The pharmaceutical industry's focus on rare diseases has intensified, with 57% of all novel drugs approved in 2025 designated as orphan treatments. This is a continued increase from prior years, indicating a strategic shift towards smaller patient populations with high unmet needs, as exemplified by three different drugs for Hereditary Angioedema (HAE) being approved within ten weeks.

Despite significant layoffs and leadership changes early in the year that caused delays, the FDA dramatically increased its output, approving nearly twice as many drugs in the second half of 2025 as the first. This suggests the agency adapted and found a new, more efficient footing after an initial period of disruption.

A key trend in 2025's drug approvals is that "best-in-class" therapies are distinguished not just by efficacy, but by innovations in formulation and delivery that improve the patient experience.
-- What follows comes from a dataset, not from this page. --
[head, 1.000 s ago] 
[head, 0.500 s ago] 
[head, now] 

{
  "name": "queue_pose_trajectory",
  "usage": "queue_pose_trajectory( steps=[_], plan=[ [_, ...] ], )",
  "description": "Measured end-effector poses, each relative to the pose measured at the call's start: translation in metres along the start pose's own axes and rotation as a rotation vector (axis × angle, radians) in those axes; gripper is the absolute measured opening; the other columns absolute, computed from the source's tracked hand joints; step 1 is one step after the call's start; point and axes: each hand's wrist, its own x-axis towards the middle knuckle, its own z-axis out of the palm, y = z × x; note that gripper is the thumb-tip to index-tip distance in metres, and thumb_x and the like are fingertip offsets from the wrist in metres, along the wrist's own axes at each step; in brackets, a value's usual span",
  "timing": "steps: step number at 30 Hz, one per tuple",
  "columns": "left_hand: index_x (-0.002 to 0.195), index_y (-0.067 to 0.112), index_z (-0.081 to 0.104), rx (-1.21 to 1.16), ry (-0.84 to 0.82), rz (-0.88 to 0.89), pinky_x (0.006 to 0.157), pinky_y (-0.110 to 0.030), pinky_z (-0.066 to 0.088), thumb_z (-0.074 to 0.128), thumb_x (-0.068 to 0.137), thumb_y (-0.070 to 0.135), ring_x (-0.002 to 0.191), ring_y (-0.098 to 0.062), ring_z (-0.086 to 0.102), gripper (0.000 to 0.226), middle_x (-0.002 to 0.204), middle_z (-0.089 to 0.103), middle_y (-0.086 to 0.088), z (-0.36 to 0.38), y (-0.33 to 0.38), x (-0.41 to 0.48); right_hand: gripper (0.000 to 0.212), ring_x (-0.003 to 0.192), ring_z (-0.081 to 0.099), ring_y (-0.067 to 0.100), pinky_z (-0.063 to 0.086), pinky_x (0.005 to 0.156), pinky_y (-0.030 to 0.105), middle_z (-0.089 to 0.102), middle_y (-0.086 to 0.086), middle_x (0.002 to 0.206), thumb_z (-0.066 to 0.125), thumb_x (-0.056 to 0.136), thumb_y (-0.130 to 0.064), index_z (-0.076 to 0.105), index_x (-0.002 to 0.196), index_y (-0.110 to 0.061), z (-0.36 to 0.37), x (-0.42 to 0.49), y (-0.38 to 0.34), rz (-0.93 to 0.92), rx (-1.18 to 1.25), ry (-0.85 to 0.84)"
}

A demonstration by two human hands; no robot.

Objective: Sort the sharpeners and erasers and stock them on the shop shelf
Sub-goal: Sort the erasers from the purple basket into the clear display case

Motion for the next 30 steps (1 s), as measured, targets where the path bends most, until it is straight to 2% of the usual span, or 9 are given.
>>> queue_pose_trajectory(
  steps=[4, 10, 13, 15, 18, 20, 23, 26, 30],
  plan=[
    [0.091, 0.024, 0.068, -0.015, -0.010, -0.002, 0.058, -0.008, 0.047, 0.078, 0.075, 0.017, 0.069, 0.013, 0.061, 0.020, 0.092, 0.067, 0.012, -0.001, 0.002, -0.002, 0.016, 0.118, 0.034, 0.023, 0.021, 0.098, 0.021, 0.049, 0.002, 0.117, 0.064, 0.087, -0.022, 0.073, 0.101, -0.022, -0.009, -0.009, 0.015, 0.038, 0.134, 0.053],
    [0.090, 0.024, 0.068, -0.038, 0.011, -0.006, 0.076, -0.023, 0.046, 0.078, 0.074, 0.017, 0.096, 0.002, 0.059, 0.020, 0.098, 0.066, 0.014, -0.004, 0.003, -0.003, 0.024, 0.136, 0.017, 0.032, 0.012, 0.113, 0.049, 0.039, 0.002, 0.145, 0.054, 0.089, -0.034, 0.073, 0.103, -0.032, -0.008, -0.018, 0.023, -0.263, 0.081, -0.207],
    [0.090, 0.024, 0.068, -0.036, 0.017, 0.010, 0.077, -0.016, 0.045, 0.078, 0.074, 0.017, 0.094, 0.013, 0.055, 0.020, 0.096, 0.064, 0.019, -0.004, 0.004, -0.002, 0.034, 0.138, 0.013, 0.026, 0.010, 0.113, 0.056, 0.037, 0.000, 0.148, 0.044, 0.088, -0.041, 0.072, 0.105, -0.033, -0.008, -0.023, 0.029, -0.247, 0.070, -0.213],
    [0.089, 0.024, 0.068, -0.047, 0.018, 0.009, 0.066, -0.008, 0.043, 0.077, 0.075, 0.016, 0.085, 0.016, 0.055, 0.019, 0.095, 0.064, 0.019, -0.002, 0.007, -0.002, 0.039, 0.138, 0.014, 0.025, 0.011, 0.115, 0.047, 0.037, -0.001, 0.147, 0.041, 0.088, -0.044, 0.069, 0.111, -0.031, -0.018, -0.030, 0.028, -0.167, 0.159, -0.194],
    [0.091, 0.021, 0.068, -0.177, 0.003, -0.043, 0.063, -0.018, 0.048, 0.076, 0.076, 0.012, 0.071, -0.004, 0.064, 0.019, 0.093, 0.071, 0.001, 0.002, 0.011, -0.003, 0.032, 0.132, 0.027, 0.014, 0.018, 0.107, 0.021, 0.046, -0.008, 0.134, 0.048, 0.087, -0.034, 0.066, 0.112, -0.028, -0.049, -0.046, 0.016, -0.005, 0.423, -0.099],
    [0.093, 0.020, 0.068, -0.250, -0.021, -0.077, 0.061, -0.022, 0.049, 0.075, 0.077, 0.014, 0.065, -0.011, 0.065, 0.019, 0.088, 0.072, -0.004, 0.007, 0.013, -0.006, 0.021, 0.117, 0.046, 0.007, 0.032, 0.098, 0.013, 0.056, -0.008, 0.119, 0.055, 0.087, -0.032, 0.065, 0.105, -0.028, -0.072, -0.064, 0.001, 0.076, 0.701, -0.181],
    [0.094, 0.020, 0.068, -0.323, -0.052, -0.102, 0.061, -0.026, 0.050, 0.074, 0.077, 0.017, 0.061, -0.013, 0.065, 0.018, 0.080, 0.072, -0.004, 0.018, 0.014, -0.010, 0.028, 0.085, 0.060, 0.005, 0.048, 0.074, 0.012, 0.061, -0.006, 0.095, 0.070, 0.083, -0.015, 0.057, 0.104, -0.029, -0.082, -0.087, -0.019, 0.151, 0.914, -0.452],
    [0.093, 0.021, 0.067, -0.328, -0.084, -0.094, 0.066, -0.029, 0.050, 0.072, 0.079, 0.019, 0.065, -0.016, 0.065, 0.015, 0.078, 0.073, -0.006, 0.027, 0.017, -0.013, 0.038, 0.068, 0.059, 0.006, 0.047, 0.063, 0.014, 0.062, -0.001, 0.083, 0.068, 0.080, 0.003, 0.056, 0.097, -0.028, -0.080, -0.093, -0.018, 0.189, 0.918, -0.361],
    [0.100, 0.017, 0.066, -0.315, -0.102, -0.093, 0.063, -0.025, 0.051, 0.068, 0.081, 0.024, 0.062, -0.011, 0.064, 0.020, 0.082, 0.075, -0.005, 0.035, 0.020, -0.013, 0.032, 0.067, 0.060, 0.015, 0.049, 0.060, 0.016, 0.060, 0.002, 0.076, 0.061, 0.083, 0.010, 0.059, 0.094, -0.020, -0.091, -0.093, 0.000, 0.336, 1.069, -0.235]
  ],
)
Examples include subcutaneous versions of IV drugs and new delivery methods that expand patient access.

Despite widespread concern about political disruption at the FDA, key metrics for innovation in new drug approvals—such as first-in-class drugs and new targets—were almost completely flat in 2025 compared to previous years. This suggests the core regulatory engine has remained consistent, for now.

The FDA now allows a single, well-designed pivotal trial instead of the traditional two. This reform significantly cuts costs by $100M-$300M and shortens development timelines, enabling companies to test twice as many potential drugs with the same capital.

The FDA is predicted to approve new PARP inhibitors from trials like AMPLITUDE only for BRCA-mutated patients, restricting use to where data is strongest. This contrasts with the EMA's potential for broader approvals or denials. This highlights the diverging regulatory philosophies that create different drug access landscapes in the US and Europe.

The STARGLO trial (glofitamab-gemox) showed a strong survival benefit in Asia-Pacific patients but not in the small North American cohort. This geographic discrepancy, with only 9% of patients from the US, was a key reason the FDA did not approve the combination, while European agencies did.

Amidst growing uncertainty at the US FDA, biotech companies are using a specific de-risking strategy: conducting early-stage clinical trials in countries like South Korea and Australia. This global approach is not just about cost but a deliberate move to get fast, reliable early clinical data to offset domestic regulatory instability and gain a strategic advantage.

Morgan Stanley projects a dramatic increase in China's contribution to global medicine, with assets developed in China expected to represent about a third of all new US FDA approvals by 2040, a significant rise from just 5% today.